Compression and Decompression Contexts
======================================

In order to perform a compression or decompression operation with the zstd
C API, you need what's called a *context*. A context essentially holds
configuration and state for a compression or decompression operation. For
example, a compression context holds the configured compression level.

Contexts can be reused for multiple operations. Since creating and
destroying contexts is not free, there are performance advantages to
reusing contexts.

The ``ZstdCompressor`` and ``ZstdDecompressor`` types are essentially
wrappers around these contexts in the zstd C API.

One-shot And Streaming Operations
=================================

A compression or decompression operation can either be performed as a
single *one-shot* operation or as a continuous *streaming* operation.

In one-shot mode (the *simple* APIs provided by the Python interface),
**all** input is handed to the compressor or decompressor as a single buffer
and **all** output is returned as a single buffer.

In streaming mode, input is delivered to the compressor or decompressor as
a series of chunks via multiple function calls. Likewise, output is
obtained in chunks as well.

Streaming operations require an additional *stream* object to be created
to track the operation. These are logical extensions of *context*
instances.

There are advantages and disadvantages to each mode of operation. There
are scenarios where certain modes can't be used. See the
``Choosing an API`` section for more.

Dictionaries
============

A compression *dictionary* is essentially data used to seed the compressor
state so it can achieve better compression. The idea is that if you are
compressing a lot of similar pieces of data (e.g. JSON documents or anything
sharing similar structure), then you can find common patterns across multiple
objects then leverage those common patterns during compression and
decompression operations to achieve better compression ratios.

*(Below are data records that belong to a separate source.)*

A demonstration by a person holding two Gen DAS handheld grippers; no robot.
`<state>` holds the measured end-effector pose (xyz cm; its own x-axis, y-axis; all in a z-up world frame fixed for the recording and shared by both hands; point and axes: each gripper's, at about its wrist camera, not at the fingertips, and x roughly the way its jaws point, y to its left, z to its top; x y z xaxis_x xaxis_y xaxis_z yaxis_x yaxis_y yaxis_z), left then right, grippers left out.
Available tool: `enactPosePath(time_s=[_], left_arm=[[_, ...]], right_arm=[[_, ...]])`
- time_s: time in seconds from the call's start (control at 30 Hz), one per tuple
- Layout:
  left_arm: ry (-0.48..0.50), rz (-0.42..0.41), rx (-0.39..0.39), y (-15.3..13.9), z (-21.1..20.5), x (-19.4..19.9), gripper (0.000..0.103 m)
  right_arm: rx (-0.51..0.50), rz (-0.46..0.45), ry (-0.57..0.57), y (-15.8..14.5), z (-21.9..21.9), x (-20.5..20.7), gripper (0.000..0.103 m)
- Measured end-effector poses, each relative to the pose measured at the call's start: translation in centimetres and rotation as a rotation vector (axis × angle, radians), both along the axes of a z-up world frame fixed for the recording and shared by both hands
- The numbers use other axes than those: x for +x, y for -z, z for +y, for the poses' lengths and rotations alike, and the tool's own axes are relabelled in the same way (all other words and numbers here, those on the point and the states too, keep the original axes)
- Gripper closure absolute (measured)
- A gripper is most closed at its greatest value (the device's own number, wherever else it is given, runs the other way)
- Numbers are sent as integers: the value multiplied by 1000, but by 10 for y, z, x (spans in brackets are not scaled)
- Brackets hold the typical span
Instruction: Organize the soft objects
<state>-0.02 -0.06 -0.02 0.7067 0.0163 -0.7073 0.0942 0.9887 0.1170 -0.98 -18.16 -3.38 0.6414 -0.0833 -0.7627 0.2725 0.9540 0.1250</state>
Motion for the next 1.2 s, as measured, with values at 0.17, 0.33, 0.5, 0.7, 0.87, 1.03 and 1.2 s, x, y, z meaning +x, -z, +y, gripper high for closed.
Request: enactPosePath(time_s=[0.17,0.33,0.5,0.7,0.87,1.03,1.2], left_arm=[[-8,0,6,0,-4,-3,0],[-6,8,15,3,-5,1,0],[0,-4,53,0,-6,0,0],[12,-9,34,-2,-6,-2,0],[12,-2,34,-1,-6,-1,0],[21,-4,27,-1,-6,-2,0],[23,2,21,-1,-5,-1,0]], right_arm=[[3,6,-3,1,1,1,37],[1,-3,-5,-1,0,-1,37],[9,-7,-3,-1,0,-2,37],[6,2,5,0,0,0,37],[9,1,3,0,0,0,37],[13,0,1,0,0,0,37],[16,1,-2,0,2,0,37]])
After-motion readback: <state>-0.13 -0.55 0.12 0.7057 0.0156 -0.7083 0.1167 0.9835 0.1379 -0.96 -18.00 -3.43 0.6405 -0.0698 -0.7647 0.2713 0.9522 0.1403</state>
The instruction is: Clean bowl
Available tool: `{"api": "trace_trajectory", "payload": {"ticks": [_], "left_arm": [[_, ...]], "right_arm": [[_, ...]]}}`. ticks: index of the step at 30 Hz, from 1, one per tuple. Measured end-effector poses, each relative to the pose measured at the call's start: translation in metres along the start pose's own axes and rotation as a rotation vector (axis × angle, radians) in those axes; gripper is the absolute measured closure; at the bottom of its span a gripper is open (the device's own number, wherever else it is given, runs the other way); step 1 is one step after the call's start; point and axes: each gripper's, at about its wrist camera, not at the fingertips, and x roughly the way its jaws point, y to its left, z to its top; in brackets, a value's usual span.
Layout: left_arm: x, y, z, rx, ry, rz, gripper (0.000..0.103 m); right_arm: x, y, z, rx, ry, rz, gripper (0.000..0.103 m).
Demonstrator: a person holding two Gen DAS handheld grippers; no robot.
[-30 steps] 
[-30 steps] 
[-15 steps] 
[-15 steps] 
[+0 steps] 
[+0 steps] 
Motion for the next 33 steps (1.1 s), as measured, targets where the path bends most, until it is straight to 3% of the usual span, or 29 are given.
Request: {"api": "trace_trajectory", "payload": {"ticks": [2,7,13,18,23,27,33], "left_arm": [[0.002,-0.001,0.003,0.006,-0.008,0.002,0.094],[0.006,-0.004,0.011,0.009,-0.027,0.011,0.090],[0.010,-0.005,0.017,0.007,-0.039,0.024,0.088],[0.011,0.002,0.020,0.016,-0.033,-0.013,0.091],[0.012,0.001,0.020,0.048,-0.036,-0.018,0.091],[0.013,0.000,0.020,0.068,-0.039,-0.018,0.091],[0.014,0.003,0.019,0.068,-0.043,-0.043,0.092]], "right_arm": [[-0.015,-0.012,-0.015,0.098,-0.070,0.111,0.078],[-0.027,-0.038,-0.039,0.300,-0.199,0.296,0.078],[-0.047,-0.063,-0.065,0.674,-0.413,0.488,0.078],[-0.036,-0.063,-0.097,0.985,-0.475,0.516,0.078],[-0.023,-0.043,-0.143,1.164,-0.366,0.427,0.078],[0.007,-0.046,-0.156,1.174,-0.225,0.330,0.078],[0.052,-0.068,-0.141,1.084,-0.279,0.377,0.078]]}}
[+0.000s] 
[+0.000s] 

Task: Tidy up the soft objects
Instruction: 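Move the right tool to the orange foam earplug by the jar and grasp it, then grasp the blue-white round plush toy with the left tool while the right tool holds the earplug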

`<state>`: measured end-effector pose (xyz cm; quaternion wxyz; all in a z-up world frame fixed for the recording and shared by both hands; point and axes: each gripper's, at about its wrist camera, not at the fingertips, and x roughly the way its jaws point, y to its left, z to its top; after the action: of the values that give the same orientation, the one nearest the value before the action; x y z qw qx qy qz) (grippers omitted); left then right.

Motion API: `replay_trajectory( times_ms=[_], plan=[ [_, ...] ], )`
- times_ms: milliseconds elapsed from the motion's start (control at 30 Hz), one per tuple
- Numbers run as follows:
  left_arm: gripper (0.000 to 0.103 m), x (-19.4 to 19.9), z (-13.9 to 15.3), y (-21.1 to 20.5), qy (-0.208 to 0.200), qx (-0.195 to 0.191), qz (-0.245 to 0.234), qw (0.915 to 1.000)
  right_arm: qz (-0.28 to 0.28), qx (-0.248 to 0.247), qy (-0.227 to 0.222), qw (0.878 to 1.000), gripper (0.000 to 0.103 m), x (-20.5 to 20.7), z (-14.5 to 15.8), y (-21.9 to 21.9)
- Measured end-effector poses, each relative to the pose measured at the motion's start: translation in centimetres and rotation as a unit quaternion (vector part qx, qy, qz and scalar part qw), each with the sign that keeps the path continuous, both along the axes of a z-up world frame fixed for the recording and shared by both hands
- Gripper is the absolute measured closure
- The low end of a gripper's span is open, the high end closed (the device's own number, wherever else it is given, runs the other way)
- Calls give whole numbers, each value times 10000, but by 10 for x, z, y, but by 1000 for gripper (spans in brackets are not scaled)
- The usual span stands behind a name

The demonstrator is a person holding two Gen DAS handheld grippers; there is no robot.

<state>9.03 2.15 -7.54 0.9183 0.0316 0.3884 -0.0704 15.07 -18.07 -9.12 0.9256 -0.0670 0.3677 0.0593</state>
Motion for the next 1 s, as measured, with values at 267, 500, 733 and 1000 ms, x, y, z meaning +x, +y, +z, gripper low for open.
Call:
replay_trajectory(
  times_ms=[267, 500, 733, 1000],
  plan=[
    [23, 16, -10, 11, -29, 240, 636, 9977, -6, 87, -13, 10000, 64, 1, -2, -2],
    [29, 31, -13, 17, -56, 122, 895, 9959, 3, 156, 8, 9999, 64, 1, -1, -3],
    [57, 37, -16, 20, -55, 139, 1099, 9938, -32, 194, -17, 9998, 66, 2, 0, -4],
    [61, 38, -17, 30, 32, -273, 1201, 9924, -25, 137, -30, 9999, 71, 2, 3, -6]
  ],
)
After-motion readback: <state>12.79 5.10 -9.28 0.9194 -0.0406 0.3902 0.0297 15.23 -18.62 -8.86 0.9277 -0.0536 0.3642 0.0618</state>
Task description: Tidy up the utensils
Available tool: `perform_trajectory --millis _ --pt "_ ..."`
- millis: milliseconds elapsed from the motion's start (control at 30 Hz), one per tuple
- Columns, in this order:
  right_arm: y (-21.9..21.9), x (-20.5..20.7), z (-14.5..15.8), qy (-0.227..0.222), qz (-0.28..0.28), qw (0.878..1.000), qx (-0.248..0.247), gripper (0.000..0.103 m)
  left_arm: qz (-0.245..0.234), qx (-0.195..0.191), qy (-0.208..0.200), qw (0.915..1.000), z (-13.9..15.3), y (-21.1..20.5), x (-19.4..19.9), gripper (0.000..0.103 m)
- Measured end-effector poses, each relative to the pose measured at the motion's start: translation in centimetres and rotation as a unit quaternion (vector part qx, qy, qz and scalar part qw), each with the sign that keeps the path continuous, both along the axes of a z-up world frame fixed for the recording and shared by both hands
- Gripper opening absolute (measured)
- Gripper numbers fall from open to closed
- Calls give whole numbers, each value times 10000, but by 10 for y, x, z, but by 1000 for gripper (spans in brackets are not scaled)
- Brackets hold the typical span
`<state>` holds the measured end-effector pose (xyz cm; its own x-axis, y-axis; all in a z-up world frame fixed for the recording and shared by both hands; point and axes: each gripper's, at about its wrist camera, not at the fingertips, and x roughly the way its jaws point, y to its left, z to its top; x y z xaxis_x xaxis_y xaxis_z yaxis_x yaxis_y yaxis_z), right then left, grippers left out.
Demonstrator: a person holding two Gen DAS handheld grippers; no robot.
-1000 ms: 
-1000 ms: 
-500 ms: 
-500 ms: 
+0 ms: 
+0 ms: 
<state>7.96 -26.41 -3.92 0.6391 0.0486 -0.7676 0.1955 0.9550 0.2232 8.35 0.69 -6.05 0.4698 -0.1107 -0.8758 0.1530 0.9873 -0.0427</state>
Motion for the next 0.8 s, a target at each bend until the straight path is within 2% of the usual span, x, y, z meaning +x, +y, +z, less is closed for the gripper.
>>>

Dictionary compression is generally only useful for small inputs - data no
larger than a few kilobytes. The upper bound on this range is highly dependent
on the input data and the dictionary.

Python Buffer Protocol
======================

Many functions in the library operate on objects that implement Python's
`buffer protocol <https://docs.python.org/3.11/c-api/buffer.html>`_.

The *buffer protocol* is an internal implementation detail of a Python
type that allows instances of that type (objects) to be exposed as a raw
pointer (or buffer) in the C API. In other words, it allows objects to be
exposed as an array of bytes.

From the perspective of the C API, objects implementing the *buffer protocol*
all look the same: they are just a pointer to a memory address of a defined
length. This allows the C API to be largely type agnostic when accessing their
data. This allows custom types to be passed in without first converting them
to a specific type.

Many Python types implement the buffer protocol. These include ``bytes``,
``bytearray``, ``array.array``, ``io.BytesIO``, ``mmap.mmap``, and
``memoryview``.

Requiring Output Sizes for Non-Streaming Decompression APIs
===========================================================

Non-streaming decompression APIs require that either the output size is
explicitly defined (either in the zstd frame header or passed into the
function) or that a max output size is specified. This restriction is for
your safety.

The *one-shot* decompression APIs store the decompressed result in a
single buffer. This means that a buffer needs to be pre-allocated to hold
the result. If the decompressed size is not known, then there is no universal
good default size to use. Any default will fail or will be highly sub-optimal
in some scenarios (it will either be too small or will put stress on the
memory allocator to allocate a too large block).

A *helpful* API may retry decompression with buffers of increasing size.
While useful, there are obvious performance disadvantages, namely redoing
decompression N times until it works. In addition, there is a security
concern. Say the input came from highly compressible data, like 1 GB of the
same byte value. The output size could be several magnitudes larger than the
input size. An input of <100KB could decompress to >1GB. Without a bounds
restriction on the decompressed size, certain inputs could exhaust all system
memory. That's not good and is why the maximum output size is limited.